Santa and I have long had an uneasy relationship. It began a few weeks before Christmas in 1962, the only time in my life when I looked good in cranberry velvet. My mother had ventured with me into Macy’s in Herald Square for my first real holiday experience. An experience that ended with me kicking Santa in the face with my shiny patent leather Mary Jane’s as she tried to pass me off into his enormous gloved hands. I was under two but at close range the Mary Jane’s had enough force from my sausage encased white clad thighs that Santa sprouted a cut lip and a drop of blood on his snowy beard. Santa’s helper promptly thrust me back into my mother’s arms while another Elf called for a wet cloth and bandages. My mother thought she heard Santa utter an expletive while she slinked away under the glare of angry parents and their wailing red-faced children who obviously thought I had killed Santa.

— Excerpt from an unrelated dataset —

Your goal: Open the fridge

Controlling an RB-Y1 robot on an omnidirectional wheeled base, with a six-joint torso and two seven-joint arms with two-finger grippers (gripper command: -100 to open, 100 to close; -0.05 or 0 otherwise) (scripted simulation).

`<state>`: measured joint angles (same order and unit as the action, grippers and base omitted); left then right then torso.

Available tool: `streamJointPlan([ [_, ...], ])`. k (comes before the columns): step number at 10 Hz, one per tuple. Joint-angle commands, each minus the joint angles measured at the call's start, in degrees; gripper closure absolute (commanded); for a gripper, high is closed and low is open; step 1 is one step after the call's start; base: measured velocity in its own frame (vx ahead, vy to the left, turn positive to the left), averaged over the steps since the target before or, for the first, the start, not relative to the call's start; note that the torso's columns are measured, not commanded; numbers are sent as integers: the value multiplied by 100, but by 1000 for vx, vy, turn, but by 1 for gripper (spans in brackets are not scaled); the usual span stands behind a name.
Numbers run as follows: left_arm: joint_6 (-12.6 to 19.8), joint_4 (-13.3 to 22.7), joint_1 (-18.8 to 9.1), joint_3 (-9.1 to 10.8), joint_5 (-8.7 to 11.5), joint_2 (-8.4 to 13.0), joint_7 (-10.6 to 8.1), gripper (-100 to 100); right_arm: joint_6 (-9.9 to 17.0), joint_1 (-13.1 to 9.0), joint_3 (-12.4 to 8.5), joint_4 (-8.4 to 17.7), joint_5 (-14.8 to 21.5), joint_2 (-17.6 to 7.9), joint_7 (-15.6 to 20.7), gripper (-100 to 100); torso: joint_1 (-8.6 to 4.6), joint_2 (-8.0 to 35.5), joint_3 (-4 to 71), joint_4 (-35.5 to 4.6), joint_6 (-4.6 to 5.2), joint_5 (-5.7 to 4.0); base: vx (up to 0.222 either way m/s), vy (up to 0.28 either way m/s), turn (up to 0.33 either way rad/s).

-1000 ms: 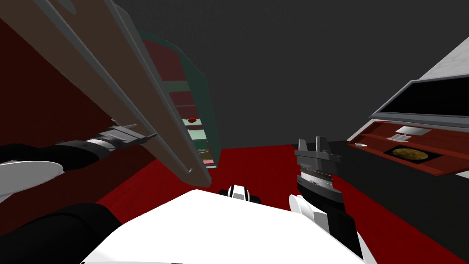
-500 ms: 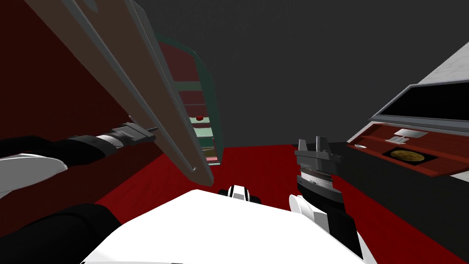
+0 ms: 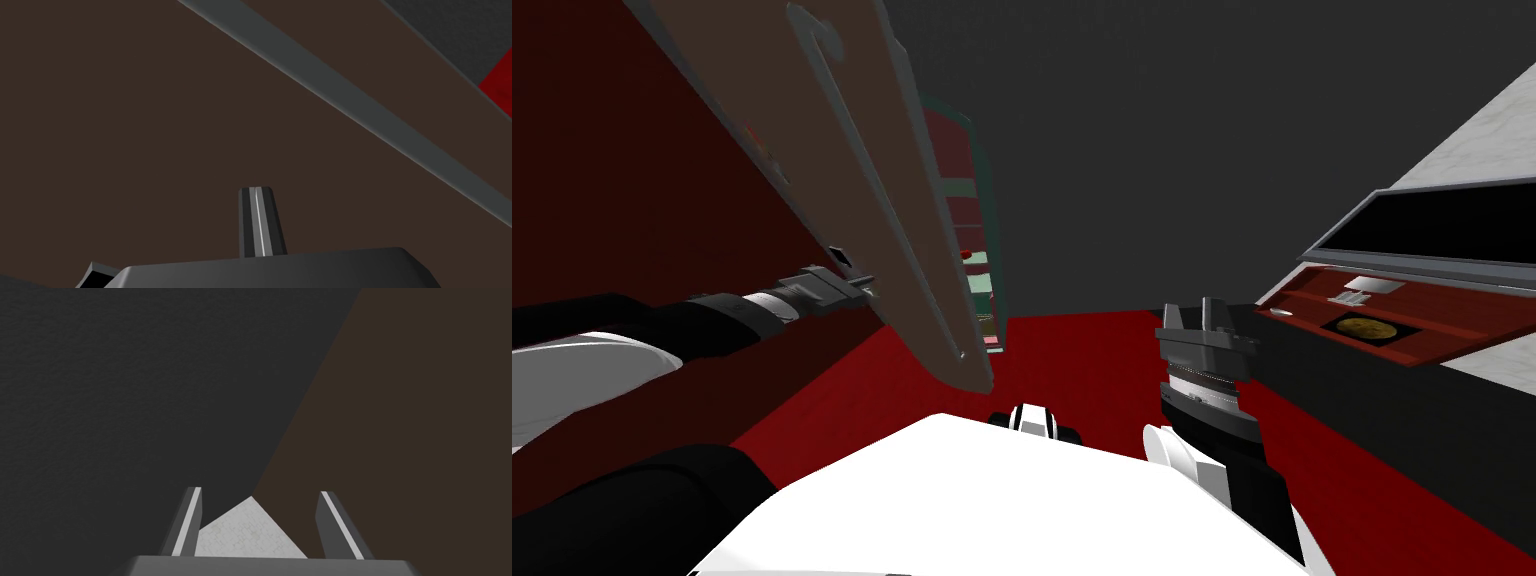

Coming from a large Italian-American family where church was something you did, not really explained, we all trooped to mass every Christmas Eve save for my grandmother who seemed to be excused by the man himself preparing the Feast of the Fishes while we were gone. Christmas Eve services: I was always hot, itchy and overdressed – wearing too many layers of clothing: tights, slip, sweater, blouse with peter pan collar, plaid skirt, wool coat, a hat, and gloves. I would slip slide along the pew, kicking my feet against the padded kneeler, crawling over my mother, aunts, uncles, and cousins until I reached my grandfather’s lap, where I would fall asleep. The singing would wake me and I would be carried from church by my grandfather out into the night where everyone who greeted us assured me that now, Santa would be coming soon and somehow I took that to mean that since church was over, SantaJesus, one and the same, was cleared to deliver the gifts. I remember thinking I should have paid more attention inside the church, that maybe now he won’t bring me that Chatty Cathy doll. In my mind the two have forever become one.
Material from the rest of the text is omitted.